(DATASET EXTRACT begins)
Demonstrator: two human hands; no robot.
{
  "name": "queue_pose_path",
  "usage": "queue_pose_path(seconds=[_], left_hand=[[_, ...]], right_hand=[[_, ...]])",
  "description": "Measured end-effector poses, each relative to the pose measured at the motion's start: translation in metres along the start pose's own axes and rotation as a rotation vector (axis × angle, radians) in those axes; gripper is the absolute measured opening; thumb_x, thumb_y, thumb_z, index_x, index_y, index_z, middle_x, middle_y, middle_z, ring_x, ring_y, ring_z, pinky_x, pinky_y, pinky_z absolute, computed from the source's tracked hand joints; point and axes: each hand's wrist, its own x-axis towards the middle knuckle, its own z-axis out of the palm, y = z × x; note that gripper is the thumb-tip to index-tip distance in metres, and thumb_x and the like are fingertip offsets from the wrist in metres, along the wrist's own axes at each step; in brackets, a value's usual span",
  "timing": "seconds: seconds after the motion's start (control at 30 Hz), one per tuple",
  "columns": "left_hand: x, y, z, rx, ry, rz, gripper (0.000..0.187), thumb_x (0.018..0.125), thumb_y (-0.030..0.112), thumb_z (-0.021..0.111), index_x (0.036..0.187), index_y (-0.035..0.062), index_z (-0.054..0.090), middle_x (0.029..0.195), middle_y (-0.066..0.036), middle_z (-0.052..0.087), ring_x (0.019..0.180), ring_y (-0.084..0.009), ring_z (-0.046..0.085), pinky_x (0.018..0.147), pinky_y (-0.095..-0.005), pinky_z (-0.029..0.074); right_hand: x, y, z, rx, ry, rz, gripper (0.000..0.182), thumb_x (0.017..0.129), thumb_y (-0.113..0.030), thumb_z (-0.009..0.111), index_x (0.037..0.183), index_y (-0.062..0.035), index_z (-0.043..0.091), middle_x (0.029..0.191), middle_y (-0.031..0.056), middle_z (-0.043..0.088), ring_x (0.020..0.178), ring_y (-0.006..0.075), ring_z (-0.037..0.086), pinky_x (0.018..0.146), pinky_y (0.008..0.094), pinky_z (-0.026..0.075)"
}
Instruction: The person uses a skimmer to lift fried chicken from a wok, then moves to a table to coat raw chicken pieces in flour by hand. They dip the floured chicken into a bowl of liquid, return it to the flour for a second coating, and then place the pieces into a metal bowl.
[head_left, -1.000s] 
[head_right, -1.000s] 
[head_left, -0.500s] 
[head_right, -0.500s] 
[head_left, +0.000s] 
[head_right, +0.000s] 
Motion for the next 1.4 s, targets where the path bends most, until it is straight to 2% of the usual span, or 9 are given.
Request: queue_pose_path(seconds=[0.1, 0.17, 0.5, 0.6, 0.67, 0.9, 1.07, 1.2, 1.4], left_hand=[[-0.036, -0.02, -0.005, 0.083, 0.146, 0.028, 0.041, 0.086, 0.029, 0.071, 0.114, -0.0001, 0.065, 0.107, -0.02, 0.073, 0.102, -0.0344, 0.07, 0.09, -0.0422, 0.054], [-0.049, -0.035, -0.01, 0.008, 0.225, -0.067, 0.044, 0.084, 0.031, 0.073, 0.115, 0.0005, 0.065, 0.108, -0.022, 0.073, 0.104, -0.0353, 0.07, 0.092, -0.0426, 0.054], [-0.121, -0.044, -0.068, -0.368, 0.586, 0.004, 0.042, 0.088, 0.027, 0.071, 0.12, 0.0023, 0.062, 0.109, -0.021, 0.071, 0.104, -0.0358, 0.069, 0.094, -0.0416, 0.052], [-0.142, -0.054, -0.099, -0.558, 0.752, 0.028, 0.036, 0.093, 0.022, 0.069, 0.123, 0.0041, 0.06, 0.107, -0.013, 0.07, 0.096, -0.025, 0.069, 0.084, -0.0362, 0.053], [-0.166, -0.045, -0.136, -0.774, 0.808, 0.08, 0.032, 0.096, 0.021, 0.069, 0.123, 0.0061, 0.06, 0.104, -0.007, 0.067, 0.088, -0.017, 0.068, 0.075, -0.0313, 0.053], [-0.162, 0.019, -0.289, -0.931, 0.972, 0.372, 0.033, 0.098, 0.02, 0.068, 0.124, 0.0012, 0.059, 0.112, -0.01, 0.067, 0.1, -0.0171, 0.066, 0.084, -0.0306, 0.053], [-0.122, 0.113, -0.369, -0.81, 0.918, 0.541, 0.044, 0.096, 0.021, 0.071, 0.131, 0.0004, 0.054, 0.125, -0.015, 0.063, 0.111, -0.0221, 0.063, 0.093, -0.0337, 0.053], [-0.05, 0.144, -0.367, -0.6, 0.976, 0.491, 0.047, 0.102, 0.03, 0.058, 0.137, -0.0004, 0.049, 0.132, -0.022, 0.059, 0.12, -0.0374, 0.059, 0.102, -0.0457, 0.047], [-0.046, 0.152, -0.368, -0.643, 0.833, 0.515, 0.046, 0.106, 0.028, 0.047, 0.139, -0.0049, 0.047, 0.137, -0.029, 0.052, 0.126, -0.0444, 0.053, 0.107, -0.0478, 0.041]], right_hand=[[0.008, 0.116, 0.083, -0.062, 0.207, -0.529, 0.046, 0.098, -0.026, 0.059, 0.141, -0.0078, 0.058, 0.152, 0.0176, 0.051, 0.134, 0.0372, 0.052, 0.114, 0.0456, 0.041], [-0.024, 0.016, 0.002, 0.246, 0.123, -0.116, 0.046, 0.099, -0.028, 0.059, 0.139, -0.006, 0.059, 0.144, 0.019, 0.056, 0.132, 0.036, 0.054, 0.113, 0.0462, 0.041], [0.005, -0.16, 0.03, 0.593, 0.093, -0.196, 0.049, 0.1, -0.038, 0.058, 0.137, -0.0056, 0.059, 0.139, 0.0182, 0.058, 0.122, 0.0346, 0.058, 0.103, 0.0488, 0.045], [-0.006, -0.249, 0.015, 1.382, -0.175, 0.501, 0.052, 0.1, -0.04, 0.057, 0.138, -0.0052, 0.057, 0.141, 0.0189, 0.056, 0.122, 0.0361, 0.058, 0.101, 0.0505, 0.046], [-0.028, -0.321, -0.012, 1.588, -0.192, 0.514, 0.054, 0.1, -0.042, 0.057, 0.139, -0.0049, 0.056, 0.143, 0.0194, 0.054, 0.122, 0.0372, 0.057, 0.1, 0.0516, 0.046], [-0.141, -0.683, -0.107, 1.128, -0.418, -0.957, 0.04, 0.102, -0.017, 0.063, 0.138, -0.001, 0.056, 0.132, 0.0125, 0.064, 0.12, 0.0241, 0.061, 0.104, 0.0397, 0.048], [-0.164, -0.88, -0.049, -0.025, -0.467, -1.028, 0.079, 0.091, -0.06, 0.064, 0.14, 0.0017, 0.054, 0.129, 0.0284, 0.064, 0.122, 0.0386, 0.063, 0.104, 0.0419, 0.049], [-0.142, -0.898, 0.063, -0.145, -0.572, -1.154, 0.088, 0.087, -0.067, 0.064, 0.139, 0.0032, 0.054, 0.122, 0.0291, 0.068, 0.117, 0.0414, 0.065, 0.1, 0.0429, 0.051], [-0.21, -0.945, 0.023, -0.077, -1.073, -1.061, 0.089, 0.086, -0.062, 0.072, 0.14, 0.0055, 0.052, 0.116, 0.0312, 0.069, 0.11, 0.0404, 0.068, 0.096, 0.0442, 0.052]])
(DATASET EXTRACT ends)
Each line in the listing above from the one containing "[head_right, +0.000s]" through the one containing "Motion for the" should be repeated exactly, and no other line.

[head_right, +0.000s] 
Motion for the next 1.4 s, targets where the path bends most, until it is straight to 2% of the usual span, or 9 are given.

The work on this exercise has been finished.